While the worker’s refusal to take a test wasn’t the same as a positive test, said the arbitrator, it meant he wasn’t assessed by an SAP and the employer had no evidence of whether the use was recreational user or more serious. All the employer had to go on was the supervisor’s suspicion the worker was impaired, which provided reasonable cause for the employer to suspect impairment that could affect the workplace. 

Under the policy, this was reason to demand testing and the reason a refusal was treated the same as a positive test result — a violation of the policy, said the arbitrator.

“The employees who violate the policy have, because of the ‘reasonable grounds’ threshold in the policy, exhibited reasonable cause to believe that their use of alcohol or drugs has had or will have a direct impact on the workplace,” said the arbitrator. “These are not employees who are being randomly selected for testing, in the sense of being arbitrarily selected from all or some portion of the workforce. While their testing may be unannounced and unscheduled, it is not being imposed without reason or without a basis of legitimate concern.”

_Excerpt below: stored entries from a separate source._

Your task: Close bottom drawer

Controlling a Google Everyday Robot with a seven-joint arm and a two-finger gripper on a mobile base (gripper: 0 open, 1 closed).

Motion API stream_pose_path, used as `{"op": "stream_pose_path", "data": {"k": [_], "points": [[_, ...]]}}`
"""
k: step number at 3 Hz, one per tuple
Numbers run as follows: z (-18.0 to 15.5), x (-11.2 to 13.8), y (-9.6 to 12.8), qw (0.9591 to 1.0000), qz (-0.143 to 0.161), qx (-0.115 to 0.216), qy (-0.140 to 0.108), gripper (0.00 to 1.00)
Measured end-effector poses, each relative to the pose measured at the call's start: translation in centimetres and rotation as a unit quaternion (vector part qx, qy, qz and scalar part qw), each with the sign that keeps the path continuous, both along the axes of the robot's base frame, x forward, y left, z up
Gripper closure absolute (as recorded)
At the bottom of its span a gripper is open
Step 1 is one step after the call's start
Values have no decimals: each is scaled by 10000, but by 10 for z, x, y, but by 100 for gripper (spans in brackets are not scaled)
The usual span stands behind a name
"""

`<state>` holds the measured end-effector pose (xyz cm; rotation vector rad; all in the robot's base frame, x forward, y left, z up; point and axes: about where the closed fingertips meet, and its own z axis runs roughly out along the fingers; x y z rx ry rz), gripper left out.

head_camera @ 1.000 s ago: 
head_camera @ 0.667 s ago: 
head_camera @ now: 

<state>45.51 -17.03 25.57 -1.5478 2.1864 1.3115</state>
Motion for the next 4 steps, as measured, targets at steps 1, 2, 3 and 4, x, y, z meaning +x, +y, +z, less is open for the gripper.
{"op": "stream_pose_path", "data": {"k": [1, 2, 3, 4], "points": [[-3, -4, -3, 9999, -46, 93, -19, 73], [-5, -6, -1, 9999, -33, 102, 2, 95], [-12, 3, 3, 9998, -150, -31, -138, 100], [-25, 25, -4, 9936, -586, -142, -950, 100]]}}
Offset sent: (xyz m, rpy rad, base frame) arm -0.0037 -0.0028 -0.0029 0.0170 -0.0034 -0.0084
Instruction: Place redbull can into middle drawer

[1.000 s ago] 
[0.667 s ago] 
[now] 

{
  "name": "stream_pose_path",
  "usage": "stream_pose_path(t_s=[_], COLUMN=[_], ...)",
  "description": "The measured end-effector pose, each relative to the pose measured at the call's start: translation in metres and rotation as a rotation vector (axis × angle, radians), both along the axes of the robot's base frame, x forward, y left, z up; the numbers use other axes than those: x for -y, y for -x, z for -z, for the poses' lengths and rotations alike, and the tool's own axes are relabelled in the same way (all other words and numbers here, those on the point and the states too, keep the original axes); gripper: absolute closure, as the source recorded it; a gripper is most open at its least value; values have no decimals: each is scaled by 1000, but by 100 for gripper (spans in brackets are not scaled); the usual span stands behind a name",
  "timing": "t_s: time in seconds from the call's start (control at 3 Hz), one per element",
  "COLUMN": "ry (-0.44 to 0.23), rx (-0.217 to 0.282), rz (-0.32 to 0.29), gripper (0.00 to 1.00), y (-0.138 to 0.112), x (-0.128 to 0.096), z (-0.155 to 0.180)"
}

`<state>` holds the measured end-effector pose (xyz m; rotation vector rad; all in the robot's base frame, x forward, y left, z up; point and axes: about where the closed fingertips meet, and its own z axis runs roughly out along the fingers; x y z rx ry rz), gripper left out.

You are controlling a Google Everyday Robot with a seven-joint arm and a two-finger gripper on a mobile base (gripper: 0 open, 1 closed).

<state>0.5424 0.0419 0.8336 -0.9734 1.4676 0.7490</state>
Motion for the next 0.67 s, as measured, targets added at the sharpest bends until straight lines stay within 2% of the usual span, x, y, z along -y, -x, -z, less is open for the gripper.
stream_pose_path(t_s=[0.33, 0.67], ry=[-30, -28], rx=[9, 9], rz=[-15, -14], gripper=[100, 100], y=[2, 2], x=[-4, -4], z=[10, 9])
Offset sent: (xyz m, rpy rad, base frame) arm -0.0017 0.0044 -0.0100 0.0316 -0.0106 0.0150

However, the policy’s description of the return-to-work testing process was vague and somewhat contradictory, found the arbitrator. The policy stipulated employees must comply with unannounced followup testing involving up to six tests in a 12-month period, with no apparent limits on how long testing may be required, but also said an SAP could decide to terminate the testing if it was deemed no longer necessary.

The employer argued the policy allowed for an individualized assessment of each situation by an SAP, noted the arbitrator, but “the current wording of the policy does not clearly convey the promise of individualized treatment.” 

Without individualized treatment, the policy did not ensure reasonable and non-discriminatory treatment for all violations of the policy and, therefore, didn’t comply with the Ontario Human Rights Code.

For example, someone who arrived at work “hungover from an atypical night of indulgence” would be treated to the same followup process as an employee who was addicted to an illegal drug, based on the wording of the policy. 

This “one-size-fits-all” approach was problematic, said the arbitrator.

The concept of the followup testing under the employer’s drug and alcohol policy was reasonable, said the arbitrator, but the wording should be amended to indicate employees would be given individualized assessments by an SAP that would be unique to each employee’s situation. 

This would avoid discrimination and unnecessary violations of privacy through unnecessary testing.

“Because of these problems and ambiguity about what is expected or required in ‘the first 12 months,’ the wording of the return-to-work followup test cannot be considered to be reasonable until and unless it is clarified to be less prescriptive and more individualized, so that it does not imply or prescribe a minimum time or frequency of testing or suggest that everyone who violates the policy will be treated as a substance abuser,” said the arbitrator.

“In other words, the wording of the policy should match what the employer submits as its intention — that is, to treat all individuals according to their specific circumstances.”

For more information see:
•Hotz Environmental and TC, Local 879 (B. (G.)), Re, 2016 CarswellOnt 1824 (Ont. Arb.).